To investigate whether the detected Desulfotomaculum phylotypes represent vegetative populations in the sediment surviving pasteurization, a Desulfotomaculum-specific 16S rRNA gene library was constructed from pristine sediment (that is, not incubated at high temperature). Only 1 out of the 36 sequences obtained from this preincubation library clustered with sequences from heated sediment (phylotype D, Figure 2). Detecting this sequence in the preincubation library is most likely due to DNA extraction from endospores of this taxon present in pristine sediment and due to the increased sensitivity of the nested PCR approach, as there have been no indications of vegetative cells of thermophiles in previous studies of pristine Aarhus Bay sediments (Thomsen et al., 2001; Leloup et al., 2009; Webster et al., 2011). The fact that phylotype D increased in relative abundance in clone libraries from 3 to 52% when the sediment was incubated at 50 °C (unamended; Figure 2, Table 1) suggests that an enrichment of this particular organism occurred at high temperature. Not detecting any other putative thermophilic endospore-forming Desulfotomaculum spp. in the pristine sample and the pasteurization procedure support the assumption that these SRB are present as endospores. Incubation at temperatures above those in situ unveils the phylogenetic diversity of these thermophiles in cold sediments.

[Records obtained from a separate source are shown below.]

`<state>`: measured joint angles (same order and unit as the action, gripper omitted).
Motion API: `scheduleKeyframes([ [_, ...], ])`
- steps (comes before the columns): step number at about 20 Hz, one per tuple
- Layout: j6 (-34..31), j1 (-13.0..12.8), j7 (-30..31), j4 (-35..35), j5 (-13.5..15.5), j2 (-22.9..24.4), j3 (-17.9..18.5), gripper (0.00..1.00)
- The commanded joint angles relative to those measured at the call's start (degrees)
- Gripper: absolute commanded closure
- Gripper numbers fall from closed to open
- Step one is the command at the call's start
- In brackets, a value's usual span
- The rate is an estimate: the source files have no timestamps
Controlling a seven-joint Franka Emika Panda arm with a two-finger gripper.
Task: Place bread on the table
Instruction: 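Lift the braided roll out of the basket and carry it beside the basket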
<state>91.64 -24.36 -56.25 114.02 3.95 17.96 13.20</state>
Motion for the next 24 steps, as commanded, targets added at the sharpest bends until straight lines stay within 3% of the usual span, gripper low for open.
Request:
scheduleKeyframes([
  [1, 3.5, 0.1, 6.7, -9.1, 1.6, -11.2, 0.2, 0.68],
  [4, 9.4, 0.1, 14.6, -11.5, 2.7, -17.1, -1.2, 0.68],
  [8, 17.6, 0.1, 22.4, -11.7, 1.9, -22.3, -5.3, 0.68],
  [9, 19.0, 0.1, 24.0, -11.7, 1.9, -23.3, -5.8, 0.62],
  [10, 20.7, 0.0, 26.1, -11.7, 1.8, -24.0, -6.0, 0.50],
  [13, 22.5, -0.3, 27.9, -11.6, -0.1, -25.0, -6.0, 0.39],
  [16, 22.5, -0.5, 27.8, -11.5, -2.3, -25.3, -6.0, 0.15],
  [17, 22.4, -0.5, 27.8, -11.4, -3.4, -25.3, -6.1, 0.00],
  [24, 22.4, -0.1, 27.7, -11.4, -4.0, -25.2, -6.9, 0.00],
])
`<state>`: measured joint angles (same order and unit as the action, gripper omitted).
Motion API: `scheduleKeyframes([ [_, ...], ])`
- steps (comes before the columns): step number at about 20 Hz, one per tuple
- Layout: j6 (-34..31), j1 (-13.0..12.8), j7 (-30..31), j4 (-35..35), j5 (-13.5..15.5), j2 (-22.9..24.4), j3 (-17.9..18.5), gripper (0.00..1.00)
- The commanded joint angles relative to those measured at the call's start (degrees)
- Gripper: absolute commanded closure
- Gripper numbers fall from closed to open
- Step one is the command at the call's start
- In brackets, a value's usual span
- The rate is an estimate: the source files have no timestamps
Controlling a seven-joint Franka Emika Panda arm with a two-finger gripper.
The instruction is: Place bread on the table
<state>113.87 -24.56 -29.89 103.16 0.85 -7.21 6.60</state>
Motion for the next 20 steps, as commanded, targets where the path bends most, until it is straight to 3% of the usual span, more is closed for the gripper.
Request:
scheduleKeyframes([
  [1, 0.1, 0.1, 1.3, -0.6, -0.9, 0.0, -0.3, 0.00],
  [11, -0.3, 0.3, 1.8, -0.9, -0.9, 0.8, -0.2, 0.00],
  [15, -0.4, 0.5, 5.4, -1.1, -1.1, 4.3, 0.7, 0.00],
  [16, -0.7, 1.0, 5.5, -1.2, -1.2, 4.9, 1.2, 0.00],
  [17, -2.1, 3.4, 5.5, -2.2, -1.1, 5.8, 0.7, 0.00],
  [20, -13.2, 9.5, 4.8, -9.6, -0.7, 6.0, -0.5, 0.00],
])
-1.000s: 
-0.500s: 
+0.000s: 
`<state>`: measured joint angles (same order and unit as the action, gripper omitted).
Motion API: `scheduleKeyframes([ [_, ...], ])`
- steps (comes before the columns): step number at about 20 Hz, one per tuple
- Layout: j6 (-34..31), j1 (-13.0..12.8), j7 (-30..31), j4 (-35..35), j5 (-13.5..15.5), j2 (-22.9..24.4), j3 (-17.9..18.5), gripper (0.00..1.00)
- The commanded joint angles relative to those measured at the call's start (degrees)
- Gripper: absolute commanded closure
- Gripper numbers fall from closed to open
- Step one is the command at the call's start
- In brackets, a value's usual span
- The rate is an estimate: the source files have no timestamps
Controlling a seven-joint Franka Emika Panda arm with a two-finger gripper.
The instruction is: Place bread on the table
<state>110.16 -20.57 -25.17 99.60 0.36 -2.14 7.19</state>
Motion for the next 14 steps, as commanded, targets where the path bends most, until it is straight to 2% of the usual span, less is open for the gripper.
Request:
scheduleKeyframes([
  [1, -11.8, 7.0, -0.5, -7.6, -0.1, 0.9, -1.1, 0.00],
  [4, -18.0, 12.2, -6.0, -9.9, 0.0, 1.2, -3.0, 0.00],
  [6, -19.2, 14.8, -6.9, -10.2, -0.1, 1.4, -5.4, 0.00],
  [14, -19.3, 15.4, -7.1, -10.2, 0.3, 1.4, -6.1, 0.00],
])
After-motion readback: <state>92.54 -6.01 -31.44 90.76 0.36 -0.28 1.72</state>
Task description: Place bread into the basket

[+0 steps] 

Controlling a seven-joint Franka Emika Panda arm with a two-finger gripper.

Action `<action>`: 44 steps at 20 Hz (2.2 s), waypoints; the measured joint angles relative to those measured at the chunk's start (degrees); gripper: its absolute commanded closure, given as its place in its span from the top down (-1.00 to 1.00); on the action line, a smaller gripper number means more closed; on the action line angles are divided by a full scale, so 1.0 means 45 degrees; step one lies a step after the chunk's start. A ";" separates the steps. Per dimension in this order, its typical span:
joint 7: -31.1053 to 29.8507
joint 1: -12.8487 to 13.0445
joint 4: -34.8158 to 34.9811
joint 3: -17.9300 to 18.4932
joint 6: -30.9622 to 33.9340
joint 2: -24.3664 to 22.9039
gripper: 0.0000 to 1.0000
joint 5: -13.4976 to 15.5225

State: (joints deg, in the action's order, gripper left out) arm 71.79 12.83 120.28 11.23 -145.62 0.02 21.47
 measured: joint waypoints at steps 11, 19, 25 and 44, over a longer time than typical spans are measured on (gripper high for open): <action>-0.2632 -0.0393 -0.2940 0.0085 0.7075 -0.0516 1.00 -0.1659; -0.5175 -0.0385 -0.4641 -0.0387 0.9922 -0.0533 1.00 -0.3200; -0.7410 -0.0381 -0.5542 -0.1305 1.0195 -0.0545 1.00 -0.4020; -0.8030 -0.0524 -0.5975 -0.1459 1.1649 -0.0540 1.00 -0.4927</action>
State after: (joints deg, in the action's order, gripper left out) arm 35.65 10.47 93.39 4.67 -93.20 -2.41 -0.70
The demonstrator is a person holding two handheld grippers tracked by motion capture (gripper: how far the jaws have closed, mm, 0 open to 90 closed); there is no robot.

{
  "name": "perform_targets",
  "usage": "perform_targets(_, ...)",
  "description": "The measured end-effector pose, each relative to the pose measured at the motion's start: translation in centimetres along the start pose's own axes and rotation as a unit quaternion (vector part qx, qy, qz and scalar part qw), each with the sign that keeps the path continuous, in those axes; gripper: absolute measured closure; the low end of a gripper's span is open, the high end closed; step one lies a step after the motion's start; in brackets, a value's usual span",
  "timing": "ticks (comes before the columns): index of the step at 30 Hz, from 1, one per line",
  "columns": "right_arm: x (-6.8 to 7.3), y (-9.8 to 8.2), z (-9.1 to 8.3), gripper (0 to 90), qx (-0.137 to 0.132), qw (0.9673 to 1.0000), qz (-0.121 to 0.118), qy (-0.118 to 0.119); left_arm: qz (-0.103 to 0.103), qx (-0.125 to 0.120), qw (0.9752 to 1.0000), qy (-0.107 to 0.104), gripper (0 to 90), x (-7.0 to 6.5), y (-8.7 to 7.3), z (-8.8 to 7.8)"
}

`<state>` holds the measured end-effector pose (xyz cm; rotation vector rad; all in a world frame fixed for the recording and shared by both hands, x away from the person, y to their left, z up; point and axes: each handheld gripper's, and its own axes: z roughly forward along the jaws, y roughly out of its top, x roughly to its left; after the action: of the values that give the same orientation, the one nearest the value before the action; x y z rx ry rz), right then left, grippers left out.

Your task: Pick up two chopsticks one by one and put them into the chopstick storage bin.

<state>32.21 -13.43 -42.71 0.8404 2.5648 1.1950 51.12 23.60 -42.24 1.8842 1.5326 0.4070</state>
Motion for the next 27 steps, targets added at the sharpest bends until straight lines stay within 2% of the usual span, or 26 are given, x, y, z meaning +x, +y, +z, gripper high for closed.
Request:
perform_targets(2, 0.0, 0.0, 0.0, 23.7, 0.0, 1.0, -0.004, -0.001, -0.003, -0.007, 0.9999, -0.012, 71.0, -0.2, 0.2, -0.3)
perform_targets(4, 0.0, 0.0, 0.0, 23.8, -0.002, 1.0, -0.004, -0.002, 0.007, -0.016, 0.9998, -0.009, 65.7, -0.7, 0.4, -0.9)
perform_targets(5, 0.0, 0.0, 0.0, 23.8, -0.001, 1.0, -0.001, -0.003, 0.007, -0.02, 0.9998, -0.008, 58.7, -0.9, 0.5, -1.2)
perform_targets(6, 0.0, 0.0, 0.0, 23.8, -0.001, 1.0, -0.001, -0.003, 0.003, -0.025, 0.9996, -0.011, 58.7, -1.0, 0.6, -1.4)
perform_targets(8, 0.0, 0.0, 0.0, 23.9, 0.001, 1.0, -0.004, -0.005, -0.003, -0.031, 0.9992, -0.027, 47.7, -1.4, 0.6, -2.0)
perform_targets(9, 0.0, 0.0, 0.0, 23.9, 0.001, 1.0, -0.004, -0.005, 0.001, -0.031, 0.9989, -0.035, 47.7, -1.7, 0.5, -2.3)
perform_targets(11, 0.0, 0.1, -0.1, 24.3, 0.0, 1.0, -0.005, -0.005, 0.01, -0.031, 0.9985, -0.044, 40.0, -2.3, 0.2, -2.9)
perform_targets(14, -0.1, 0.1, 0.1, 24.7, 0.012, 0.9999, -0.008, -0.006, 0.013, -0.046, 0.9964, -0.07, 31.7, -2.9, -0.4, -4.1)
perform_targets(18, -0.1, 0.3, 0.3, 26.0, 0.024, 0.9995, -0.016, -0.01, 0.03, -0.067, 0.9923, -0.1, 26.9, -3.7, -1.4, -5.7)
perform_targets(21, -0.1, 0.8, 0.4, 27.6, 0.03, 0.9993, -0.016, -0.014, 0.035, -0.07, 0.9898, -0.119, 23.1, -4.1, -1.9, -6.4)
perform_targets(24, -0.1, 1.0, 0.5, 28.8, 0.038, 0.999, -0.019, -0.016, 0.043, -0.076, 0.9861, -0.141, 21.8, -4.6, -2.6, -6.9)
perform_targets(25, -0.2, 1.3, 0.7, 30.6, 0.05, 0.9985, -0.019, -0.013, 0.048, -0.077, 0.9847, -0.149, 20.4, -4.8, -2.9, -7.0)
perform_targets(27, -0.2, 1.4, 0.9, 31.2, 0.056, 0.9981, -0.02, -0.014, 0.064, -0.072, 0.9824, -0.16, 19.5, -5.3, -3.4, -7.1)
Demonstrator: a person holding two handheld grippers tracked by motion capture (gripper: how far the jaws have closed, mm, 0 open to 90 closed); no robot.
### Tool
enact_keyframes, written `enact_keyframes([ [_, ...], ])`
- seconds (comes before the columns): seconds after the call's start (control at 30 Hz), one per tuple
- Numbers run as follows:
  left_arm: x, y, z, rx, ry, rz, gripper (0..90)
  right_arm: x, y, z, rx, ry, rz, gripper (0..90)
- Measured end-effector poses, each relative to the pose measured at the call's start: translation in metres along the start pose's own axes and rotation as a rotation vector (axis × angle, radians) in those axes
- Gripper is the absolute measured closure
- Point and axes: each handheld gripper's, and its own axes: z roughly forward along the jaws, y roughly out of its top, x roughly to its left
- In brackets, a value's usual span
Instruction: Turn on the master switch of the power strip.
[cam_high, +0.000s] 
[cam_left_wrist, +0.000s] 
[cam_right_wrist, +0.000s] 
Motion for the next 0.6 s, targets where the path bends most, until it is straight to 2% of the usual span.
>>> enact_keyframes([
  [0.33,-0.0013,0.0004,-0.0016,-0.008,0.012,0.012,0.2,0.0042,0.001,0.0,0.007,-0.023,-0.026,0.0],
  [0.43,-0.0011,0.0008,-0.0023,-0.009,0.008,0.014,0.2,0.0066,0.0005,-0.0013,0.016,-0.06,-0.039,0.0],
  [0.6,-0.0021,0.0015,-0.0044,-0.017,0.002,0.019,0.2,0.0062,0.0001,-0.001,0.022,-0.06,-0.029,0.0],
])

Genotypic identity between thermophilic Desulfotomaculum present in both Aarhus Bay and Svalbard sediments
Three of the thermophilic Desulfotomaculum phylotypes present in Aarhus Bay (D, F and G) were previously discovered in heated sediment from an Arctic fjord in Northwest Svalbard (Figure 2 and Table 1; Hubert et al., 2010). Alignments of Svalbard and Aarhus Bay 16S rRNA sequences revealed up to 99.9% sequence identity for both phylotypes D and F, and 100.0% for phylotype G. These close genetic relationships are also observed when comparing dsrAB sequences. Our clone libraries based on the general dsrAB primer pair DSR1Fabc–DSR4Rabcd revealed that a cloned sequence related to D. thermosapovorans (corresponding to phylotype G), derived from heated Aarhus Bay sediment, and the dsrAB sequence of a thermophilic Desulfotomaculum isolated from heated Svalbard sediment have only one mismatch over 1937 nucleotides (that is, 99.9% sequence identity; Figure 3, accession numbers JQ304758 and JQ304755, respectively). This single mismatch could be due to random errors introduced by Taq polymerase during PCR amplification, as Taq misincorporation rates are estimated to be ca. 2 × 10−5 nucleotides per cycle (Klepac-Ceraj et al., 2004). The general dsrAB primer pair failed to target dsrAB sequences related to D. halophilum and D. alkaliphilum, which correspond to 16S rRNA phylotype F (Figure 3). Therefore, a new dsrAB primer pair was designed to target members of this lineage, which enabled cloning dsrAB sequences derived from Aarhus Bay heated sediment sharing 99.7% similarity to a cloned sequence from Svalbard heated sediment; that is, with five mismatches over 1654 nucleotides (Figure 3; accession numbers JQ304768 and JQ304772, respectively). Due to the lack of close cultured relatives, organisms belonging to phylotype D (Figure 2) currently remain unidentified at the dsrAB level and thus the relatedness between dsrAB sequences of this third Desulfotomaculum sp. found in both Aarhus Bay and Svalbard sediments could not be analyzed.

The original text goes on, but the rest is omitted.